@oatmeal..I wonder if your post was a bit tongue-in-cheek. Beheadings,
crucifixion, infanticide, forcible rape, prostitution, incest, burning out
someone's eyes...all in the scriptures!
@JWB, you got it! We can tend to be a bit too sanctimonious when others are
trying to point out hard truths. Although I would not recommend these books or
movies for children under 12-years old, it is a very important statement on our
eroding freedoms and liberty. Ms. Collins' use of children in the
battle-to-the-death is effective in getting our attention. As shocking an idea
as it may seem, she has us talking about the evils of corrupt government.
However, Jeff Peterson completely missed that point by wrapping up his article
with Time Magazines anemic description of the movies primary themes regarding
women as a role model, and the consequences of war. Is that it, seriously? Mr.

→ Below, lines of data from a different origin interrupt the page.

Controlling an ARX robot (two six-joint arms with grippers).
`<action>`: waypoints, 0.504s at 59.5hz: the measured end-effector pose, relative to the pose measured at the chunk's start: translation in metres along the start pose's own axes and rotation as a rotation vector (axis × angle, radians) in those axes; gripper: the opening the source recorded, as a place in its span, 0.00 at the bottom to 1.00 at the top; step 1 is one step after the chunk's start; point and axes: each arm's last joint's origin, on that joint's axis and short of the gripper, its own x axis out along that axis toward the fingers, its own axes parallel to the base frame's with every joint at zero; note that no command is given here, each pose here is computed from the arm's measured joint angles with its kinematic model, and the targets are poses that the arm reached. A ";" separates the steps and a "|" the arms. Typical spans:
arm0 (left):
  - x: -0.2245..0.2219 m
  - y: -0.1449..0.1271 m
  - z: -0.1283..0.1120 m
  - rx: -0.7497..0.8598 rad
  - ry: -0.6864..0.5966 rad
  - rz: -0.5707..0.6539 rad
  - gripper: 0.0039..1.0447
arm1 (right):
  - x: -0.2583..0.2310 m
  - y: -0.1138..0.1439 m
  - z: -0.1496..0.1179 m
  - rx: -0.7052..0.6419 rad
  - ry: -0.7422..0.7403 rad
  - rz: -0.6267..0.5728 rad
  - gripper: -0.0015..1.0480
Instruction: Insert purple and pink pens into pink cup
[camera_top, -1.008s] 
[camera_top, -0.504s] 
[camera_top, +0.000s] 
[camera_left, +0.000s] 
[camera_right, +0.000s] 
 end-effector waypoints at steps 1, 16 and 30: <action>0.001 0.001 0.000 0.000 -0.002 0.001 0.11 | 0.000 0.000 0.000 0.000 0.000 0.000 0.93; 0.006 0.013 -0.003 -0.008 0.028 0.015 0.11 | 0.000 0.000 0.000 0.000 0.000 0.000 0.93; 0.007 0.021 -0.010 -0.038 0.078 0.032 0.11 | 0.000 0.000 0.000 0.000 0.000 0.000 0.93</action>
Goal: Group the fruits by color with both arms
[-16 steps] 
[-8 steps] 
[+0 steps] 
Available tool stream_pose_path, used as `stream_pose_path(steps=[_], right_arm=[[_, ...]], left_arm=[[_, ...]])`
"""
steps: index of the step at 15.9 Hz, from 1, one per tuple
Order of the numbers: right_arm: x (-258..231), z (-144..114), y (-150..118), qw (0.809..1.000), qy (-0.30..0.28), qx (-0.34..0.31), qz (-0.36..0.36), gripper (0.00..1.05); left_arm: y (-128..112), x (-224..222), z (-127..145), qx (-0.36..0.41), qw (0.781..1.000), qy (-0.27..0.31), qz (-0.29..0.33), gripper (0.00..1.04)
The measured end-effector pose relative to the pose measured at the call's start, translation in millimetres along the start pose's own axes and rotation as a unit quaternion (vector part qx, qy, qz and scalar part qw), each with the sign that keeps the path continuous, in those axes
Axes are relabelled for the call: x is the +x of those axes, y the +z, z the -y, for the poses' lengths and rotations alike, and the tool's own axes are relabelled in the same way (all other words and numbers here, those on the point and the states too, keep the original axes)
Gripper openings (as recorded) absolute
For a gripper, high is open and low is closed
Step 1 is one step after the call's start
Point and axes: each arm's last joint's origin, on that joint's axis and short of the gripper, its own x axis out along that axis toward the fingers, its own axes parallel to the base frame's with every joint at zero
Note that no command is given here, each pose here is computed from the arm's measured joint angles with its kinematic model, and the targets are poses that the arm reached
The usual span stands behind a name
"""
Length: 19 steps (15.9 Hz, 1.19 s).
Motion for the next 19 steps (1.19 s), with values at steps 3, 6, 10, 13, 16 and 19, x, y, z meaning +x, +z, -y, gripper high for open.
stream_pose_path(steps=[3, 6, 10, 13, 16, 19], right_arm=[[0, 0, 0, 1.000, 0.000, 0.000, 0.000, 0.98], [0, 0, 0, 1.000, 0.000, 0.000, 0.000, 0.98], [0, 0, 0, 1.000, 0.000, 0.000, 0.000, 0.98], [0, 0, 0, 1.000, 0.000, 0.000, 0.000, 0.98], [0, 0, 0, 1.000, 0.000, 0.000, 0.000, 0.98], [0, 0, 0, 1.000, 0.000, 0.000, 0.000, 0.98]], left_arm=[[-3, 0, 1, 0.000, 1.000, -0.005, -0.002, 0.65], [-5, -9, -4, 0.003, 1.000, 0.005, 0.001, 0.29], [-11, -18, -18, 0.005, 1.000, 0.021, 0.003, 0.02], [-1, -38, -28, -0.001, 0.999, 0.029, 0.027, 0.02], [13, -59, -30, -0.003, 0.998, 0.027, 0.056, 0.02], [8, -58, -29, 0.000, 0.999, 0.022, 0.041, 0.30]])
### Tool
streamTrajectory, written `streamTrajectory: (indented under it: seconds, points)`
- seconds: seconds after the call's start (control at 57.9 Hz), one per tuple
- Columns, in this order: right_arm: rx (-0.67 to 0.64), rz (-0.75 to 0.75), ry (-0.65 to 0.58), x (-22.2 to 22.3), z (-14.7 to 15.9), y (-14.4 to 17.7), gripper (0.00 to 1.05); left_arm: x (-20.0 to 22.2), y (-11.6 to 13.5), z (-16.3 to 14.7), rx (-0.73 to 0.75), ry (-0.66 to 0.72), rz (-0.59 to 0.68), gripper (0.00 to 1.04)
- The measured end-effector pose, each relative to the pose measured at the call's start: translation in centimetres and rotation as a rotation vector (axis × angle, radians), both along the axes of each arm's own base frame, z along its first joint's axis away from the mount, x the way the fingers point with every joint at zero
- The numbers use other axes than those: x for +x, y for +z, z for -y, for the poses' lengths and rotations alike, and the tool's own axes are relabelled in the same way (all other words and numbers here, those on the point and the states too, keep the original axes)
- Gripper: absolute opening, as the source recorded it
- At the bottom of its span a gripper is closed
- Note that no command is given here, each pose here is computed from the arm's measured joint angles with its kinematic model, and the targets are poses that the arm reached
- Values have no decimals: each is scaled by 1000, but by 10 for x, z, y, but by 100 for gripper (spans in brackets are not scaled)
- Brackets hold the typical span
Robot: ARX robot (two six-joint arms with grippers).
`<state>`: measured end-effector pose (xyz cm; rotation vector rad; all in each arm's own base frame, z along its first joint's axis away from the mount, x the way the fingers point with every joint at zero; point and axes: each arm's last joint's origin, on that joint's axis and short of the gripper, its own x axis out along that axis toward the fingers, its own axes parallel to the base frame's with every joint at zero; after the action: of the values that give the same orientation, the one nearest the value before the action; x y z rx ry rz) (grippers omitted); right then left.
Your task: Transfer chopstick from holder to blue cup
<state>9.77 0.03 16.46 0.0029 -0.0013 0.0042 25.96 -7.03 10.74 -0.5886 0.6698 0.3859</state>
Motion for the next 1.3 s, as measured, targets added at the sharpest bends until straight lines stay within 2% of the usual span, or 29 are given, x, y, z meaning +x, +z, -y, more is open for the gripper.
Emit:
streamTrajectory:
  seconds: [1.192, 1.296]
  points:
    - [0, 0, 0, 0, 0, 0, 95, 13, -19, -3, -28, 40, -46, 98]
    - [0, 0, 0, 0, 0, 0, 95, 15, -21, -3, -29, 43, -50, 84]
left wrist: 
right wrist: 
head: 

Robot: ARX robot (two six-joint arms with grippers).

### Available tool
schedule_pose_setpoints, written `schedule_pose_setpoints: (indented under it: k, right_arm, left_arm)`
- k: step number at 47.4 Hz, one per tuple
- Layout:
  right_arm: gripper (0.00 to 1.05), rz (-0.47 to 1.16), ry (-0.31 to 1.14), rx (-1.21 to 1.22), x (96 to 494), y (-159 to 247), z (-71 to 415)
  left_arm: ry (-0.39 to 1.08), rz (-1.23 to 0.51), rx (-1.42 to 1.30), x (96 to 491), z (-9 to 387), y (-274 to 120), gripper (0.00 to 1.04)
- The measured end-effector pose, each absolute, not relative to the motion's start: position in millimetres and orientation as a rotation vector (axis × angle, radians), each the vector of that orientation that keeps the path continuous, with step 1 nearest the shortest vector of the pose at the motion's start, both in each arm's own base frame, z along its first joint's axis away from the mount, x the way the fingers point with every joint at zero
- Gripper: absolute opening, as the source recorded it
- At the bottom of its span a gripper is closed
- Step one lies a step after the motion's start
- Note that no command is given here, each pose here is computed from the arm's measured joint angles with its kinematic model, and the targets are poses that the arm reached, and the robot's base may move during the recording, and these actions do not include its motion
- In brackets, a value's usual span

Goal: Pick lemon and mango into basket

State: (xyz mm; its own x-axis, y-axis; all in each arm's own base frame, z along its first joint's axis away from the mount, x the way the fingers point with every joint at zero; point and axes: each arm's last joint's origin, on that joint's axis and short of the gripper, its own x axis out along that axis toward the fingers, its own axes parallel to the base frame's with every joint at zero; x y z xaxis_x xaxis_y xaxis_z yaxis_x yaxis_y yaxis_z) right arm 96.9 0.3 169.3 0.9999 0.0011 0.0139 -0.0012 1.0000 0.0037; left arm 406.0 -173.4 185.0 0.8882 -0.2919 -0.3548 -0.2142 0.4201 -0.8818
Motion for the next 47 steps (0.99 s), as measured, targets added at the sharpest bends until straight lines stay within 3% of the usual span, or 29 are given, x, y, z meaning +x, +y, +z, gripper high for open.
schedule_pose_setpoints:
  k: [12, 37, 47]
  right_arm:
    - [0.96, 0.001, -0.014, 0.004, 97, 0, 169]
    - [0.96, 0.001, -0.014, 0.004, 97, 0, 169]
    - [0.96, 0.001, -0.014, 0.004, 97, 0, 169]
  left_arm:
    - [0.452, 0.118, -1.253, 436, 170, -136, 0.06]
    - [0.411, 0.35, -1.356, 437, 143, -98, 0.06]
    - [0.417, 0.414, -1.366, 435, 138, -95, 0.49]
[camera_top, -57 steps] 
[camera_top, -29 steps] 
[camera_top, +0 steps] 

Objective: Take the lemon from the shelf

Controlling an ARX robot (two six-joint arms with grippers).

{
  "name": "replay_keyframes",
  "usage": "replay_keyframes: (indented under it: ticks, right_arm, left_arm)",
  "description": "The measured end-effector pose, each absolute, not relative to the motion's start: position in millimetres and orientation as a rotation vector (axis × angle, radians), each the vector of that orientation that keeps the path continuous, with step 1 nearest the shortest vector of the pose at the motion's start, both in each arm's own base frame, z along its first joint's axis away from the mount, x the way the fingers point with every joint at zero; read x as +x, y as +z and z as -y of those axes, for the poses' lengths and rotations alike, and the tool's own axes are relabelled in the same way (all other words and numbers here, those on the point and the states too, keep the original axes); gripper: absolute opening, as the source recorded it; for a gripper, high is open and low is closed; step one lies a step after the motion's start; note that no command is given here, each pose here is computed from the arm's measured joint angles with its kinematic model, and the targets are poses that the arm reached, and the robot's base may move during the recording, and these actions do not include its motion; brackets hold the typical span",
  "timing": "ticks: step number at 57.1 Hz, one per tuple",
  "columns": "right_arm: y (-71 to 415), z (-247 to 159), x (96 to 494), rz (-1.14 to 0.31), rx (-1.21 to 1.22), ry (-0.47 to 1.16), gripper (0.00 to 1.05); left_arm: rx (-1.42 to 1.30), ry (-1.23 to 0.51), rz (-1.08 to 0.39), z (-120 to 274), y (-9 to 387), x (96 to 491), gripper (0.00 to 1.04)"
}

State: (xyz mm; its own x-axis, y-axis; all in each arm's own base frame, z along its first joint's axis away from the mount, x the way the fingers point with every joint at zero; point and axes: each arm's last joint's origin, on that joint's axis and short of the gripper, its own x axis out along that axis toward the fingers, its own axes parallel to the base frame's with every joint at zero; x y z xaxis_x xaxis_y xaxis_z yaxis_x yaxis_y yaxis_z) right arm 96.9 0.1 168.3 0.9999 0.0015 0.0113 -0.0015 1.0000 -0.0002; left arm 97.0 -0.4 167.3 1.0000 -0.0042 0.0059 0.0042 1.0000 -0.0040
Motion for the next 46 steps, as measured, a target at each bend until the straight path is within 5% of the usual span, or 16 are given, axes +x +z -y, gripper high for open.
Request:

Peterson abdicated the role of the journalist making a poignant example of one
of the most obvious and overriding messages Ms. Collins is sending us - the
absolute corruption of governments that control the media, and the power and
influence of the media in controlling our emotions. What does Time Magazine say
about her message of corrupt and evil government, and the loss of freedom and
liberty? Come on Jeff, you are better than that.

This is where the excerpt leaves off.